Sin embargo, aun cuando la Comisión Europea tenía los medios legislativos y el mandato político para imponer sanciones –por ejemplo, para castigar el no cumplimiento del Pacto de Estabilidad y Crecimiento- los Estados miembros lograron evitar el castigo al hacer una “reforma” de los requisitos. En efecto, Alemania y Francia encabezaron los esfuerzos para hacer el Pacto más “flexible” cuando ya no pudieron cumplir el tope del 3% del PIB para el déficit fiscal.

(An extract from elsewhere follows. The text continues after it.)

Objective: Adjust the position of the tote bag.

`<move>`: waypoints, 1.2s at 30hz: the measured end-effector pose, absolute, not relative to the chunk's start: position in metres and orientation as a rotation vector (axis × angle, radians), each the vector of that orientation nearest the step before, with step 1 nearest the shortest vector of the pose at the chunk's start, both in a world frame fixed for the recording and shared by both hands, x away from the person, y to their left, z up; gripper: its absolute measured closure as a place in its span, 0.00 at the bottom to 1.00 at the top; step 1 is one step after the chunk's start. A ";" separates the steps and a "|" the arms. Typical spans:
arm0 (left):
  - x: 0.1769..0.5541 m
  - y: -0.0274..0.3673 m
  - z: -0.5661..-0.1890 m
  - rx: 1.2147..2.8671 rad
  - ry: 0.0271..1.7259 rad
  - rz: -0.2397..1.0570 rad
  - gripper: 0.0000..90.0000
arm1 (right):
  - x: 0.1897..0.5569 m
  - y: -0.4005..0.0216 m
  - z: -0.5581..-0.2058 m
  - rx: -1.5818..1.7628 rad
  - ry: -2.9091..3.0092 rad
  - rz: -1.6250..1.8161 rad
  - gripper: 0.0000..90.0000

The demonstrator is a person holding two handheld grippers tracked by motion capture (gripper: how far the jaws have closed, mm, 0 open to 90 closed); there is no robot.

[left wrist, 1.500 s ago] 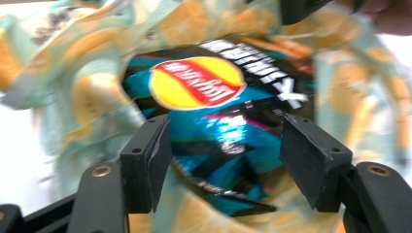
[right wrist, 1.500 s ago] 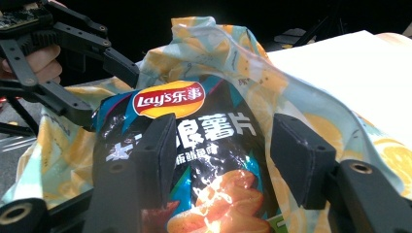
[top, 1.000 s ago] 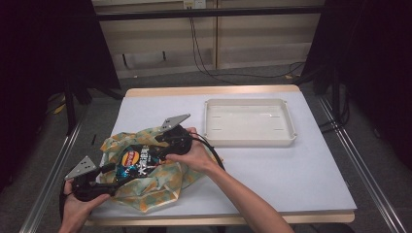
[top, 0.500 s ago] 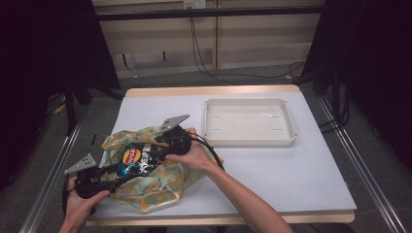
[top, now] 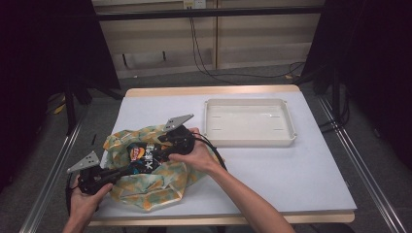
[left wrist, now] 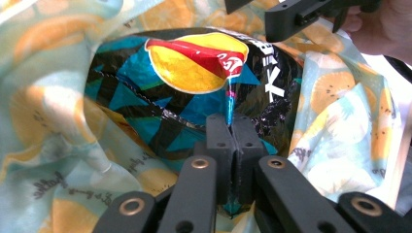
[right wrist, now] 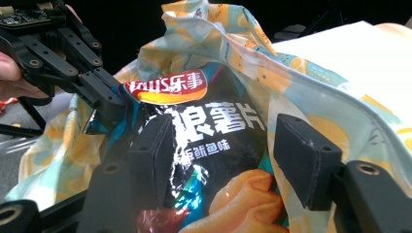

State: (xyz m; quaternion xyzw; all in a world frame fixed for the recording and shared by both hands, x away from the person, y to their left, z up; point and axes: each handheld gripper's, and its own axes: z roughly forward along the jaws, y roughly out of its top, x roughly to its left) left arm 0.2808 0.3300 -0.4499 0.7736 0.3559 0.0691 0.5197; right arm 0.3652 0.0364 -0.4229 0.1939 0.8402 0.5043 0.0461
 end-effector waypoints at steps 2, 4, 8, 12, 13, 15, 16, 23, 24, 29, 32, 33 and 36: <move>0.280 0.331 -0.444 1.833 0.857 0.157 0.99 | 0.365 0.035 -0.419 0.587 2.558 1.544 0.44; 0.279 0.331 -0.438 1.817 0.854 0.148 0.99 | 0.364 0.032 -0.412 0.583 2.537 1.564 0.44; 0.277 0.326 -0.427 1.808 0.837 0.161 1.00 | 0.366 0.029 -0.403 0.584 2.512 1.589 0.43; 0.276 0.323 -0.421 1.804 0.812 0.152 1.00 | 0.372 0.025 -0.384 0.588 2.453 1.633 0.42; 0.276 0.321 -0.421 1.801 0.812 0.149 1.00 | 0.372 0.025 -0.384 0.588 2.453 1.633 0.42; 0.275 0.320 -0.419 1.805 0.798 0.148 1.00 | 0.376 0.026 -0.377 0.580 2.438 1.627 0.41; 0.275 0.319 -0.419 1.804 0.791 0.146 1.00 | 0.377 0.027 -0.375 0.578 2.436 1.615 0.41; 0.275 0.316 -0.416 1.801 0.773 0.140 1.00 | 0.394 0.048 -0.377 0.584 2.493 1.580 0.40; 0.274 0.315 -0.415 1.806 0.770 0.143 1.00 | 0.397 0.052 -0.379 0.580 2.512 1.579 0.40; 0.275 0.314 -0.414 1.806 0.764 0.136 1.00 | 0.407 0.075 -0.384 0.555 2.580 1.569 0.45; 0.276 0.312 -0.412 1.811 0.752 0.143 1.00 | 0.409 0.086 -0.385 0.555 2.613 1.573 0.51; 0.275 0.311 -0.412 1.812 0.750 0.140 1.00 | 0.408 0.089 -0.385 0.560 2.619 1.576 0.53; 0.272 0.307 -0.409 1.829 0.731 0.146 1.00 | 0.406 0.102 -0.386 0.538 2.650 1.553 0.58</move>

Este episodio es lo que hace que las actuales maniobras para marginar a la Comisión Europea de la aplicación del Pacto de Competitividad resulten sospechosas. El Pacto, organizado meramente como un programa de políticas intergubernamentales, no puede funcionar porque no se puede confiar en que los Estados miembros de la UE supervisarán su propio desempeño e impondrán sanciones a sus socios –o a sí mismos.

Un sistema como ese sería el equivalente político de dejar que los prisioneros vigilen la cárcel. De hecho, el que en el Pacto de Competitividad no se mencione siquiera la estrategia Europa 2020, que los dirigentes de la UE aprobaron hace menos de un año como el prototipo para el desarrollo económico, refuerza la impresión de que la toma de decisiones es descoordinada, ad hoc y totalmente errática, que es más vistosa que efectiva en la aplicación.

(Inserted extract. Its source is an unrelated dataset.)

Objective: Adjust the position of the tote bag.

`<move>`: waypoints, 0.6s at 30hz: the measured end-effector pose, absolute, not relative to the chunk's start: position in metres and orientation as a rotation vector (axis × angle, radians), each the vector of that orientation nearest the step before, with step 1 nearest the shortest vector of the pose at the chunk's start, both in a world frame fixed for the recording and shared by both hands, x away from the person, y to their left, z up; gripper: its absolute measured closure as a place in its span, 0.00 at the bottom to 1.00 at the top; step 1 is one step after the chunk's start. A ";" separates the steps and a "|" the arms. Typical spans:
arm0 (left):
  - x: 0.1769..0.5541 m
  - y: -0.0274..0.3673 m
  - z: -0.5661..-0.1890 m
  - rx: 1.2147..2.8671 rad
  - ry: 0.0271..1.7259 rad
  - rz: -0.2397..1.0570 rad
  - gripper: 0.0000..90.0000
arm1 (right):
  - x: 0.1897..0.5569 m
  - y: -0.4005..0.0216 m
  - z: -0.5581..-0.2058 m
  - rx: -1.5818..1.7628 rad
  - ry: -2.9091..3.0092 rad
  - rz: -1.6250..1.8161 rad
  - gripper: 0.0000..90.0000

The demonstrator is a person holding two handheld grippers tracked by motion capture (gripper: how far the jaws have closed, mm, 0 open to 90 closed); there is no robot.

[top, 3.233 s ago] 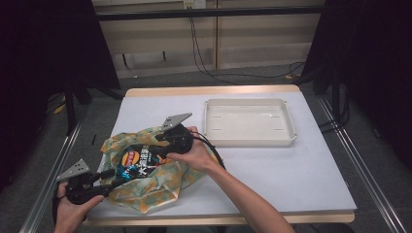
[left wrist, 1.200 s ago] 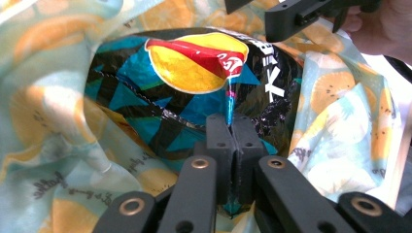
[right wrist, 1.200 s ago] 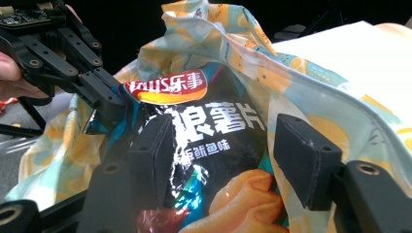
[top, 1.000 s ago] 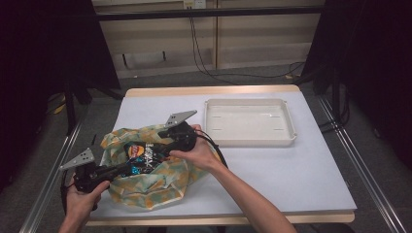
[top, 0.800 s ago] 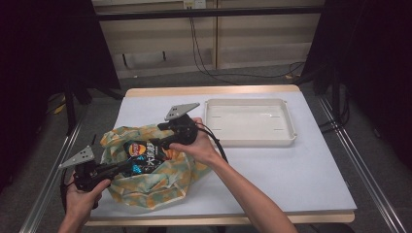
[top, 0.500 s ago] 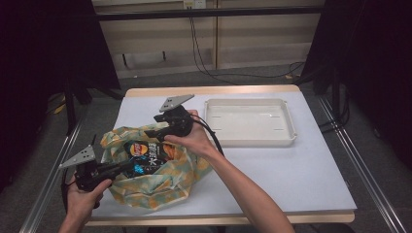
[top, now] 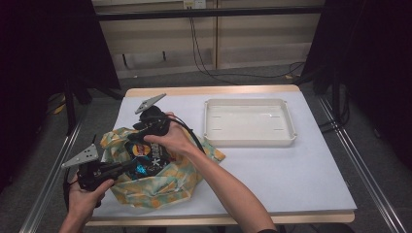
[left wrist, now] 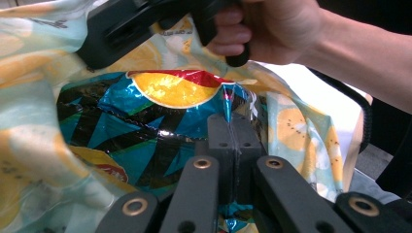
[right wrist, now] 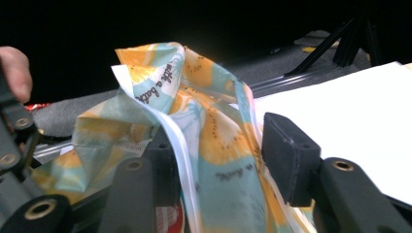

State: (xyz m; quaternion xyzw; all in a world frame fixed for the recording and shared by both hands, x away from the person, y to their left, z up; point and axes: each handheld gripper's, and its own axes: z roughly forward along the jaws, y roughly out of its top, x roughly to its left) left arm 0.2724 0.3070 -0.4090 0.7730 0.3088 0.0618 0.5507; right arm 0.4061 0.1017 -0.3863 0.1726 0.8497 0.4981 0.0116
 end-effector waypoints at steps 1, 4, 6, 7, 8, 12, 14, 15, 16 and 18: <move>0.272 0.307 -0.409 1.829 0.731 0.146 1.00 | 0.406 0.102 -0.386 0.538 2.650 1.553 0.58; 0.270 0.304 -0.406 1.834 0.715 0.147 1.00 | 0.406 0.110 -0.388 0.528 2.670 1.537 0.62; 0.269 0.303 -0.405 1.832 0.710 0.147 1.00 | 0.405 0.116 -0.387 0.526 2.671 1.501 0.71; 0.269 0.302 -0.405 1.836 0.704 0.147 1.00 | 0.405 0.116 -0.387 0.526 2.671 1.501 0.71; 0.269 0.302 -0.405 1.837 0.701 0.144 1.00 | 0.406 0.118 -0.387 0.522 2.682 1.502 0.74; 0.267 0.300 -0.403 1.829 0.694 0.149 1.00 | 0.409 0.128 -0.385 0.505 2.702 1.474 0.89; 0.265 0.299 -0.402 1.830 0.687 0.145 1.00 | 0.412 0.131 -0.387 0.528 2.703 1.472 0.96; 0.264 0.299 -0.401 1.838 0.684 0.153 1.00 | 0.414 0.132 -0.388 0.540 2.698 1.474 0.97; 0.263 0.298 -0.400 1.839 0.672 0.153 1.00 | 0.416 0.133 -0.389 0.553 2.696 1.465 0.98; 0.262 0.298 -0.398 1.842 0.658 0.157 1.00 | 0.420 0.136 -0.392 0.562 2.698 1.455 0.99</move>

La falta de consenso sobre las características elementales de un marco económico –ya sea una edad de jubilación en consonancia con las perspectivas demográficas de Europa o un compromiso legislativo con la disciplina presupuestal- hacen que uno se cuestione cómo pudieron siquiera los países de la eurozona emprender una unión monetaria. Esa pregunta pertenece al pasado, por supuesto, pero demostrar públicamente la falta de convergencia en la eurozona debilitará más la confianza en la moneda común –y en el momento más inoportuno.

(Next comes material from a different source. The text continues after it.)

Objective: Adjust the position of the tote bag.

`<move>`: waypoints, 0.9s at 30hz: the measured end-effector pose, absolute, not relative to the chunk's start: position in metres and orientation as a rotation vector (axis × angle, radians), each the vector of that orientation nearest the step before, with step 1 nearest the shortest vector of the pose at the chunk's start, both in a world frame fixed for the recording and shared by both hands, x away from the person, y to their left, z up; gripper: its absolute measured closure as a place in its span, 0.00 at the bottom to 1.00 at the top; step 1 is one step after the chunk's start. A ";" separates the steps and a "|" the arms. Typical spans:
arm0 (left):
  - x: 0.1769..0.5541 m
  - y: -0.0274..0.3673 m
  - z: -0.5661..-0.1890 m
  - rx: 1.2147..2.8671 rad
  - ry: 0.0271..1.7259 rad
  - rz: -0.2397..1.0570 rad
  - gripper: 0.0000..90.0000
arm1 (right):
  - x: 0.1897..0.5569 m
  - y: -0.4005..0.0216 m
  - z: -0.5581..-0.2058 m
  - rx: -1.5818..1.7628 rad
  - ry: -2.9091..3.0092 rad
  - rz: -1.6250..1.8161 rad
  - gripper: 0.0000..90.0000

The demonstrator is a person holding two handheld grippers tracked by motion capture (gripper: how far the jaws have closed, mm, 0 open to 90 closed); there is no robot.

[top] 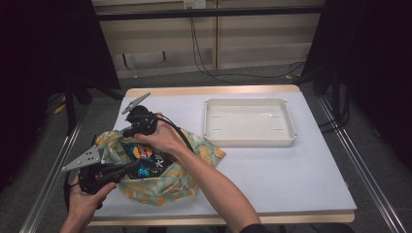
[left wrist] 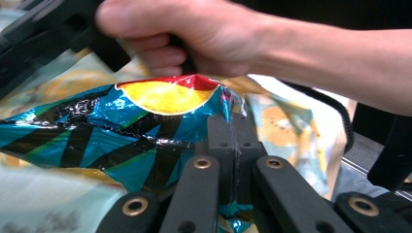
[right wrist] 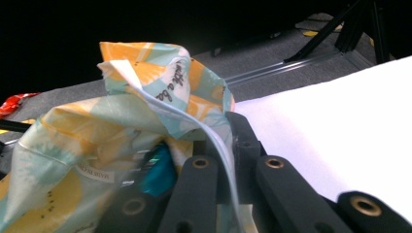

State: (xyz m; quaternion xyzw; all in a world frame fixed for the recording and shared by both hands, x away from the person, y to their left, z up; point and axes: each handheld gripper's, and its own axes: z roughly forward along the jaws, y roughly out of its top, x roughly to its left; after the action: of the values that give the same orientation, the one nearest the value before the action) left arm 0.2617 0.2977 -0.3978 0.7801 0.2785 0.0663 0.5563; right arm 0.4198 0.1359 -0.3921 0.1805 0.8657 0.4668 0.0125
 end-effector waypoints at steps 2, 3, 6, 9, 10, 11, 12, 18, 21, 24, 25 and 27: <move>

Justo cuando los mercados financieros parecen haberse tranquilizado, los dirigentes europeos aumentaron otra vez las expectativas de un cambio de política importante –solo para presenciar otra cumbre que degenera en pleitos. Es difícil imaginar que se puedan superar las diferencias de política de Europa para marzo, la fecha límite autoimpuesta por los dirigentes europeos, cuando se celebre la siguiente cumbre.

Una cosa es cierta: se necesitará mucho más que una Agenda de Lisboa recalentada, con objetivos laxos y sanciones ineficaces, para restablecer la confianza en el euro y salvaguardar la unión monetaria.

Por Ann Mettler, directora ejecutiva del Consejo de Lisboa, un grupo de expertos con sede en Bruselas. Traducción de Kena Nequiz.